Customers often ask us if a rugged tablet is worth the extra expense compared to a consumer tablet with a protective case. It’s a fair question. What they don’t realise is rugged means far more than surviving a drop. It’s about working in the toughest of environments that require more than a rugged case.
What Makes a Tablet Rugged?
To be classified as rugged, a tablet must meet the Military Standard 810G rating (MIL-STD-810G). The standard requires the tablet pass tests for drop durability, high and low temperatures, humidity, vibration and shock resistance, and more. A series of 28 tests were developed in 1962 so manufacturers could reassure the US military that their equipment could withstand the tough environmental conditions. The tests have been revised over the years with the most recent, Revision G, launched in 2008.
Why Rugged Tablets Cost More Than Tough Cases
You might think it’s the heavy duty looking case that makes a tough tablet, but many of the components are different to those you find in a consumer tablet. These components work together to provide the overall ruggedness needed to pass the MIL-STD-810G rating.
They also have to pass IP standards, which stands for Ingress Protection. Drip, rain and blowing rain tests ensure the device can withstand water at least 10 degrees Celsius cooler than the device. IP standards are developed by the International Electrotechnical Commission, they are not a part of the MIL-STD-810G standards.
Some of the IP tests needed for a tablet to work in the Australian environment include:
Temperature Tests – Our summers can see temperatures hit the high 40s in some places. A consumer tablet isn’t designed to withstand this heat and will probably fail. While freezing cold temperatures aren’t as much of a concern in Australia, sometimes workers are out in the field in cold, wet conditions.

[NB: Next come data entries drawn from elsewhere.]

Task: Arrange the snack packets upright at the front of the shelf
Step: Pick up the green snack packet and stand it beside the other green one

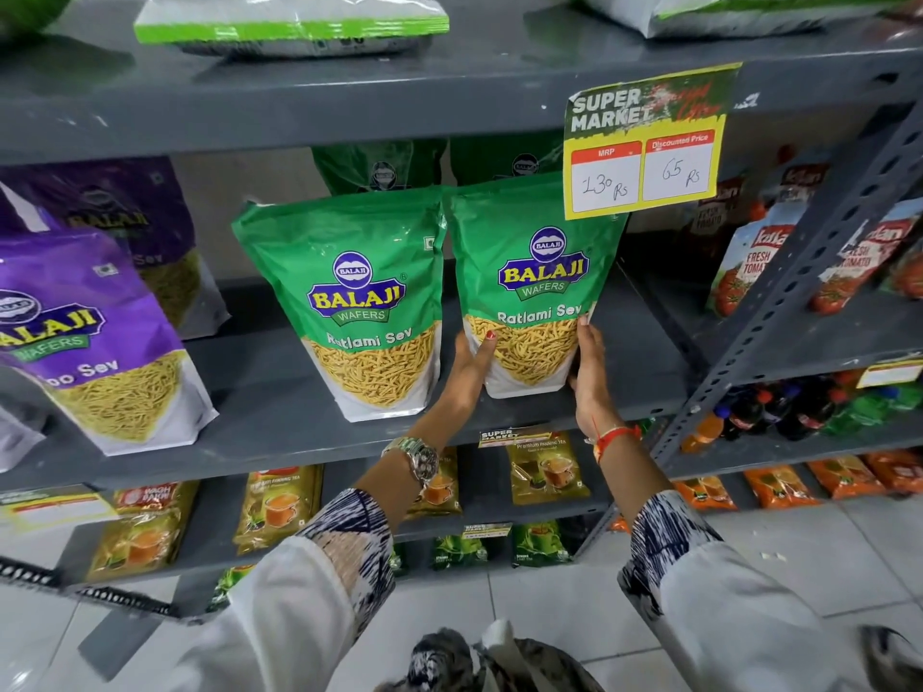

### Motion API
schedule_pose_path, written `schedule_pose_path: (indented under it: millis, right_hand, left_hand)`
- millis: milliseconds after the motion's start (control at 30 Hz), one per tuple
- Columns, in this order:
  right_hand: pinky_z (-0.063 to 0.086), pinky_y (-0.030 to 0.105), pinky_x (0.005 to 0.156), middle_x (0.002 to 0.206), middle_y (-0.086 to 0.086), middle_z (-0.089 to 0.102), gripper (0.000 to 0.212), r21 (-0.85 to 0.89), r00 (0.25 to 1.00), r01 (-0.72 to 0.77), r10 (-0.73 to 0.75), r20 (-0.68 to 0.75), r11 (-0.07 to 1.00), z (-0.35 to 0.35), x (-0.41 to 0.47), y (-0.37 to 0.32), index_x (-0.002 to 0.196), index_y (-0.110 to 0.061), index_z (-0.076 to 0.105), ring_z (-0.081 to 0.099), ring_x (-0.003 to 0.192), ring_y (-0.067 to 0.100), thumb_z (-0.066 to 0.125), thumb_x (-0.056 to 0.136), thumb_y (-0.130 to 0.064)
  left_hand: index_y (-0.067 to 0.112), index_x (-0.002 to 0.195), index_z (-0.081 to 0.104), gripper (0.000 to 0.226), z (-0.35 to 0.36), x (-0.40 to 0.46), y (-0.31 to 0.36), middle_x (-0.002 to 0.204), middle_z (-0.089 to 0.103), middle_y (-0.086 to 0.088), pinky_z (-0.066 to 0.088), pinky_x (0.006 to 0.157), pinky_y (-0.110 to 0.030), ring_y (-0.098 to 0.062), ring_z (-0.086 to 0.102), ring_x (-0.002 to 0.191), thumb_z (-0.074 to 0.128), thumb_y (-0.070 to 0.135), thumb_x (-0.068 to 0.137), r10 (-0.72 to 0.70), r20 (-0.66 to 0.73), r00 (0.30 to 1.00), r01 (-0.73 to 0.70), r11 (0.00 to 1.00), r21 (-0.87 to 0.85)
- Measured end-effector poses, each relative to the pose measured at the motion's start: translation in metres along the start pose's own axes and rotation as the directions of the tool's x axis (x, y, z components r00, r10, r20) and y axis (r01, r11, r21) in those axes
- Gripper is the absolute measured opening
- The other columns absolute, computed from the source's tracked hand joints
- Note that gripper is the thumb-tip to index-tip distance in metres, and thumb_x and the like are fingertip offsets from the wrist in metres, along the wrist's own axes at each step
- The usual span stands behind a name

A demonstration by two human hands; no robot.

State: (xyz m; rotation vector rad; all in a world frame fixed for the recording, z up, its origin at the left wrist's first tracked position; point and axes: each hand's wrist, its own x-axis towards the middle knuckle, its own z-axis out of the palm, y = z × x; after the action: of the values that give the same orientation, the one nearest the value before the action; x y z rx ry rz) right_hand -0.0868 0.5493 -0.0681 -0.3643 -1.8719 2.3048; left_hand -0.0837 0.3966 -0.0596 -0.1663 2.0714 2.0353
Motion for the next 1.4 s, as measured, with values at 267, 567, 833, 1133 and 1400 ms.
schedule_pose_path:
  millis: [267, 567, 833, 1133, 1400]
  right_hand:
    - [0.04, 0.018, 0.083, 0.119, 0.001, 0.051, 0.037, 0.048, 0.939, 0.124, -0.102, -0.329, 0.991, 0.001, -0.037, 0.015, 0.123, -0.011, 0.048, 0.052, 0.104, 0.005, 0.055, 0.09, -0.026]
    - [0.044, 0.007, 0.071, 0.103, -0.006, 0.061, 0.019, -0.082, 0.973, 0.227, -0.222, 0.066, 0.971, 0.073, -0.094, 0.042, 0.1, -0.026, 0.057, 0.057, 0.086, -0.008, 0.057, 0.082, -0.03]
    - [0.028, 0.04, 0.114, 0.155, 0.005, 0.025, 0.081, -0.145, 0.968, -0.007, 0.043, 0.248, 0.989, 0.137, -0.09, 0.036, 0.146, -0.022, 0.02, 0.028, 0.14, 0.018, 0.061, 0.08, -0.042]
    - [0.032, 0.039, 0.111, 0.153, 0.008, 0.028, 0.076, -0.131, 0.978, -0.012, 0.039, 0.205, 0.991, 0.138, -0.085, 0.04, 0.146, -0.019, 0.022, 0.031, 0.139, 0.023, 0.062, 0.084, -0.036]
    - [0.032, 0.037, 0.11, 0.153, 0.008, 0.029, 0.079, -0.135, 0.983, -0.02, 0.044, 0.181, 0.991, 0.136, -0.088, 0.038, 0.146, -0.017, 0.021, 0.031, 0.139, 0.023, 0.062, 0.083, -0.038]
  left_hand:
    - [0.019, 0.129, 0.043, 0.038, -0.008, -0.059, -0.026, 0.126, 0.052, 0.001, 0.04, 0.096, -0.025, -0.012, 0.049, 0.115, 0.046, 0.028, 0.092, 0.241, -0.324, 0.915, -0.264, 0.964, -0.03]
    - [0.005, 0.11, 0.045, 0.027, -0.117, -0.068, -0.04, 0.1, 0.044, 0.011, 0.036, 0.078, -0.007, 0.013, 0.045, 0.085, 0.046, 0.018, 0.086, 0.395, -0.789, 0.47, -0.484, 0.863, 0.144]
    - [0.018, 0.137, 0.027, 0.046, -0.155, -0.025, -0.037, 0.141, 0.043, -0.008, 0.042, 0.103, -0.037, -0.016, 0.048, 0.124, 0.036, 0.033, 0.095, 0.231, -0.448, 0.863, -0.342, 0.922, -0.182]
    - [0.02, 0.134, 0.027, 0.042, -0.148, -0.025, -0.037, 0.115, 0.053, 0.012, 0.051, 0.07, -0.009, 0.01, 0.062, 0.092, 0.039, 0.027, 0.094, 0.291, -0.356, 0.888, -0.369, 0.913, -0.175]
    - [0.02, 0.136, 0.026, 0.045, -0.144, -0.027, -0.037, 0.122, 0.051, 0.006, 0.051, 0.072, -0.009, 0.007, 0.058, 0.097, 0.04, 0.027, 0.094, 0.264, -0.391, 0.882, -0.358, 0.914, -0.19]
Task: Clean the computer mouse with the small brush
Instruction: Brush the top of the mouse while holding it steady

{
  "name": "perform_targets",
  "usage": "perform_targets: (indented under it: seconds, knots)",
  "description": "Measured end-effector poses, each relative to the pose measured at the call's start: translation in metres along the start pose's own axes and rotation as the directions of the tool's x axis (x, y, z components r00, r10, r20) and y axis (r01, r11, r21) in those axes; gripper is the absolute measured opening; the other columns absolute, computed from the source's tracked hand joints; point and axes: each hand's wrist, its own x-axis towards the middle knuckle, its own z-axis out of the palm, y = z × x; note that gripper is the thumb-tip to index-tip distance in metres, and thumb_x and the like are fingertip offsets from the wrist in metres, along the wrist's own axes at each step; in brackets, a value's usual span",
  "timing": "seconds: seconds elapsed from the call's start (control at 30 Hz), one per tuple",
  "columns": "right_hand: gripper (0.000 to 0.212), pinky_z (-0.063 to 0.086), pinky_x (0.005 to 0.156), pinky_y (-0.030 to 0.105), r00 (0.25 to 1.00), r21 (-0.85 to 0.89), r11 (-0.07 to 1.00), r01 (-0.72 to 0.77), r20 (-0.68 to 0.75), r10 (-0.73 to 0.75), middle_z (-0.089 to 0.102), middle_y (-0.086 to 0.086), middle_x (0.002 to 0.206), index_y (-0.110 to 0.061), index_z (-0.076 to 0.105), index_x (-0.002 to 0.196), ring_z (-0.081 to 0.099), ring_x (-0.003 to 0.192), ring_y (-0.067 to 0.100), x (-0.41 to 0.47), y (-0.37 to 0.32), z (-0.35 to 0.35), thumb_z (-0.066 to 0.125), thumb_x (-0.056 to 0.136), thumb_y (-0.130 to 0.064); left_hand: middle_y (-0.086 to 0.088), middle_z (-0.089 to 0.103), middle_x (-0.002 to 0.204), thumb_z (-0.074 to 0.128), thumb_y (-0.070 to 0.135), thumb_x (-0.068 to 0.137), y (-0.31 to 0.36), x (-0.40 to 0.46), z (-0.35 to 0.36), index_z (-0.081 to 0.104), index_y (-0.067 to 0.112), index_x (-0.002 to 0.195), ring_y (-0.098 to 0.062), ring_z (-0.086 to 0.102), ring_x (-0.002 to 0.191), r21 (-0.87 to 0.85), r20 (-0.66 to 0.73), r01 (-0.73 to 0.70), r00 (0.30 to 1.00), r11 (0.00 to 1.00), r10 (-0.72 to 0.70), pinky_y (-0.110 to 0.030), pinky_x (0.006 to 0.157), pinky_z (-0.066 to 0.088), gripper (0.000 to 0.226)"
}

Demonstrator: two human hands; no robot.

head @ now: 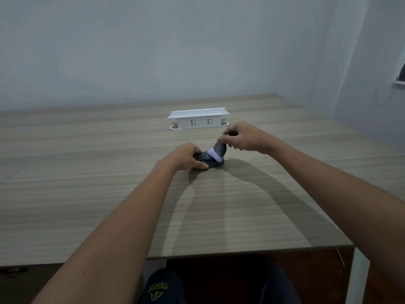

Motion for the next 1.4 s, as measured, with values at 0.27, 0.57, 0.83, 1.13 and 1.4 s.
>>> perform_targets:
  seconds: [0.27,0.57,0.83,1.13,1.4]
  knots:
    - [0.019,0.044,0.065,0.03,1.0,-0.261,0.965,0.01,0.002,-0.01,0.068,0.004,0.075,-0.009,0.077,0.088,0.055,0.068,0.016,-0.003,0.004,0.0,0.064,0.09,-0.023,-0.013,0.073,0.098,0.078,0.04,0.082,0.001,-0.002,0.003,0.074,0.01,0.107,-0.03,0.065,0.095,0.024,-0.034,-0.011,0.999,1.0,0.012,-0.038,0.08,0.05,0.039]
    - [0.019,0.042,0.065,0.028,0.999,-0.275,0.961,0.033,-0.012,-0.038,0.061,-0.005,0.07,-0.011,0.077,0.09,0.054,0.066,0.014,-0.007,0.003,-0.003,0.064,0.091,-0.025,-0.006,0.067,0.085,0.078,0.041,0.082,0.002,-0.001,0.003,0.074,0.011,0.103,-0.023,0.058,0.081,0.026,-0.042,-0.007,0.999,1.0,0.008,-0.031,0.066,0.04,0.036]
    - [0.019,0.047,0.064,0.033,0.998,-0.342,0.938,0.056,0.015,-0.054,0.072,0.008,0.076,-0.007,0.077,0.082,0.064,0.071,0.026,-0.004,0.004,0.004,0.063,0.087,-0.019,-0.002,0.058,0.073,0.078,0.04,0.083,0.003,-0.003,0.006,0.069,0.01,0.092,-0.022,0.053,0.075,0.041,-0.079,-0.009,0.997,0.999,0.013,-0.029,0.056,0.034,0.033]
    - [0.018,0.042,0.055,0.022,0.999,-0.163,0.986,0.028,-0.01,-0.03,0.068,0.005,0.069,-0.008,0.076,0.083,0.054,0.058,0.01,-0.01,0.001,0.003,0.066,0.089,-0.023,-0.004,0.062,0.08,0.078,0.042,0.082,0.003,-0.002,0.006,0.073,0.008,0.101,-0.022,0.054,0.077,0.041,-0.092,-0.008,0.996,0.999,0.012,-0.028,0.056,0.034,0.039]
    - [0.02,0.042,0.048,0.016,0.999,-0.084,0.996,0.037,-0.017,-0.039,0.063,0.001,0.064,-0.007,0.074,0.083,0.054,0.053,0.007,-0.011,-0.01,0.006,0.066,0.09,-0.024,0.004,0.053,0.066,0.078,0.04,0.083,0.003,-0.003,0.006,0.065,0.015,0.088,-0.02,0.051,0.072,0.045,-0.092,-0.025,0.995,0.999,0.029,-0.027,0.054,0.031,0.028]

Dust & Sand – Many worksites deal with heavy dust and sand in the air and even with a protective case, the dust can get inside a consumer tablet. Blowing dust and sand ingress tests ensure tiny particles can’t penetrate any side of rugged device in wind conditions similar to standing near an aircraft for hours.
Humidity – A rugged device needs to withstand warm, humid air while in transit and storage for days and extreme temperature and humidity levels that can change fast.
Water – For consumer tablets, being splashed or immersed in water will often spell death but a rugged tablet can cope with both. Immersion or partial immersion (if the device floats) in water is tested with any panels or covers on the device opened and closed under water.
Vibration – Devices are often subject to vibration and many consumer tablets have had the screen crack or stop working while travelling in a vehicle on a corrugated road. No protective case can stop the effects of vibration. Laboratory shaking tests that vary the vibrations’ wave form, frequency and intensity simulate the rugged tablet being on a car or carried by a person. The tests ensure the device can withstand vibrations at different points of its lifecycle.
Shock – Many consumer tablets are destroyed to dropping. Any tablet can be dropped, knocked or fall out of vehicles and off tables and chairs. Even with a protective case, the shock causes a component to fail or the screen to crack. A rugged tablet withstands being dropped multiple times from various heights on to different surfaces. During testing, the device is inspected after each drop for damage and to check it still works.
Rugged Tablets Are Designed for Hard Work Outdoors
As well as being able to withstand knocks, drops, extreme temperatures and conditions, a rugged tablet needs to cope with various light conditions.
Consumer tablets are designed for ideal light conditions indoors but once you move out into the field in bright sunlight, they don’t work so well. The user can squint and move the tablet in all different angles but they’ll struggle to read the screen. Rugged tablets have screens designed for any light conditions including the bright midday sun.
Consumer tablets might cope with kids’ sticky fingers but a rugged touch pad needs to work when the user is wearing gloves made from a range of thin and thick materials.
Commercial tablets also need to work much harder than consumer tablets. They design them for constant use during a 12 hour shift and most support replaceable batteries so workers can keep going even when they aren’t near a power supply.
With a rugged tablet you are paying for far more than the tough case it’s housed in. It’s the screen, the casing, the componentry and thorough testing that make rugged tablets so tough.